Lalu beliau memastikan apakah saya memilih dokter wanita yang bisa berbahasa
Inggris? “Ya, tentu saja,” jawab saya
dengan antusias. Beliau berkata kalau surat pengantar bisa diberikan saat usia
kehamilan minimal 9 pekan, yakni tepat di jadwal kunjungan saya 2 minggu
kemudian.
Masih
dibekali 2 buah print out foto USG,
saya hanya membayar 1.980 di kunjungan kedua itu. Di kunjungan berikutnya pada
19 Juli 2017 foto USG sudah menunjukkan janin yang terbentuk. 3 buah print out foto kali ini diberikan beserta surat pengantar ke Yakuba Miki Town, dan sebuah catatan yang berisi waktu, nama dokter dan
sederet keterangan penting lainnya dalam Bahasa Jepang.
Satu hal yang
saya catat dari kunjungan dokter kandungan di Jepang adalah tidak adanya
kalimat negatif yang dilontarkan, baik dari segi berat badan saya yang rendah,
kehamilan anak ke-4 dengan jarak berdekatan ataupun hal buruk lainnya. Saya
tidak diberikan obat-obatan apapun, baik itu vitamin ataupun asam folat yang
biasa diberikan di tanah air. Pun, saya tidak disarankan minum susu atau
dilarang makan ini itu selama dalam pemeriksaan tersebut tidak ditemukan gejala
yang mengharuskan melakukan tindakan khusus.
Ternyata,
bagi ibu hamil di Jepang akan ditawarkan kelas khusus konsultasi dengan dokter
kandungan terkait segala hal yang ingin ditanyakan atau menjadi masalah selama
kehamilan. Untuk menghadiri kelas tersebut, pasien harus mengisi formulir
tertentu. Jadi, pemeriksaan hanya terkait gejala umum kehamilan tanpa
pertanyaan yang bersifat konsultatif. Itu pun sudah memakan waktu yang cukup
lama karena waktu USG sendiri bisa sekitar 10 menitan.
Bagi
kehamilan anak pertama, maka disediakan kelas khusus bagi pasangan yang akan
menjadi orangtua baru. Di kelas tersebut akan diajari beberapa latihan dasar
keseharian menjadi orangtua, seperti cara memandikan bayi, mengganti popok,
menggendong, dan lain sebagainya.

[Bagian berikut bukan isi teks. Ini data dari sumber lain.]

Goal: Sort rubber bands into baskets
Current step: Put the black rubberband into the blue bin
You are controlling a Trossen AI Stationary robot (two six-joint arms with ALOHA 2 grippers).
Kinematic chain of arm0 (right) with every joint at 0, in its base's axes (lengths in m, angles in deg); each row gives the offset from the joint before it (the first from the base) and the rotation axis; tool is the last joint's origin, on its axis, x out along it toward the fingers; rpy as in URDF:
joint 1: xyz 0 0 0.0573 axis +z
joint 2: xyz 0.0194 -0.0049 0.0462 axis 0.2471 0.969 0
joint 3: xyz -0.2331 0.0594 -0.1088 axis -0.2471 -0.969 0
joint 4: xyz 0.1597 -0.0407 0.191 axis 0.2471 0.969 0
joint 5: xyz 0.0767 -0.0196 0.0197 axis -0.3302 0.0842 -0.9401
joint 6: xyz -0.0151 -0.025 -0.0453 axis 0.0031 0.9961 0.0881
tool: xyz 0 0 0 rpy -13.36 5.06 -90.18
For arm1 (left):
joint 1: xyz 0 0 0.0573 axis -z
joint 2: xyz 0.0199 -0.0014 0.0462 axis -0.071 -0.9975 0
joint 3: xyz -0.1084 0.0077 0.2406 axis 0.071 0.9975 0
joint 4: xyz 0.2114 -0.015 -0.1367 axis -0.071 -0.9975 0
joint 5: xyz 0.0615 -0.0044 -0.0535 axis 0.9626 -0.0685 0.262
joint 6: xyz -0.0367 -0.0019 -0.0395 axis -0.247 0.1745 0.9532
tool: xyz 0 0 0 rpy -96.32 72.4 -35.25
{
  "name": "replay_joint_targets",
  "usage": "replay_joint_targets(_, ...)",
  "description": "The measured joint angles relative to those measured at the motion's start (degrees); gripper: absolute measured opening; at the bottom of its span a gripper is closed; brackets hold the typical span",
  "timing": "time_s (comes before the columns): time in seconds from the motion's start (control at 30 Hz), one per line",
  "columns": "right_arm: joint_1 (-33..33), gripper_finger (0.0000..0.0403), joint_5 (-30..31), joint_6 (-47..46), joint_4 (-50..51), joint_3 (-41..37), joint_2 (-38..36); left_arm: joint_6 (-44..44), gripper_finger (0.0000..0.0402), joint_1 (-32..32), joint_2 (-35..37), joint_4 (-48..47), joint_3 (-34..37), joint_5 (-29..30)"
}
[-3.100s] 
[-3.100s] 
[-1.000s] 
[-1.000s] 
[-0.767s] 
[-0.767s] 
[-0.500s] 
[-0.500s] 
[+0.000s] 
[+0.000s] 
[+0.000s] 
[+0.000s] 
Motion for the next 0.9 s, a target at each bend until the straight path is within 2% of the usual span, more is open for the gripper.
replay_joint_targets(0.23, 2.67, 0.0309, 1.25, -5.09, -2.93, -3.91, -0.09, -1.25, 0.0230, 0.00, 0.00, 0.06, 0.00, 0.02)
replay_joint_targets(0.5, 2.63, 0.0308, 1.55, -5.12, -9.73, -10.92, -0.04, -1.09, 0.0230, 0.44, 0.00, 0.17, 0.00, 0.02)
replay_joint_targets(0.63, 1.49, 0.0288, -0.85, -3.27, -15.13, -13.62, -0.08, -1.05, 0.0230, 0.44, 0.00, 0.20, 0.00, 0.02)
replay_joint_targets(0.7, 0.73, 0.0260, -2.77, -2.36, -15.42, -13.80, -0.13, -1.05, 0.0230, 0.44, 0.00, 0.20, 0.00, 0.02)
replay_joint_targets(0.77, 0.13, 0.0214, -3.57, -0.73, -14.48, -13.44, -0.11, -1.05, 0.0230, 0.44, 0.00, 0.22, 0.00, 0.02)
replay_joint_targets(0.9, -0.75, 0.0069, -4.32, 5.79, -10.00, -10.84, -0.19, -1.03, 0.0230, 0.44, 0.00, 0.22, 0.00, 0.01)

Kelas ini dihadiri oleh suami istri, sehingga
suami juga mendapat ilmu yang sama sebagai calon ayah terkait pengasuhan anak
yang kelak akan lahir untuk membantu tugas sang istri.
Dan yang
paling penting adalah, kelas-kelas khusus terkait gizi dan makanan sehat banyak
tersedia setiap kali pemeriksaan kesehatan di waktu-waktu rutin tertentu bagi
masyarakat Jepang. Bahkan dalam kurikulum pendidikan sejak Nursery School sudah rutin melaksanakan kesadaran akan makanan
sehat ala anak-anak balita. Minum susu segar pun sudah menjadi kebiasaan sejak
kecil dan diterapkan pada makan siang di semua sekolah. Jadi, kondisi hamil
sekalipun tidak butuh vitamin dan suplemen khusus untuk mendukung kehamilan,
kecuali kondisi khusus yang membutuhkan penanganan tambahan obat-obatan.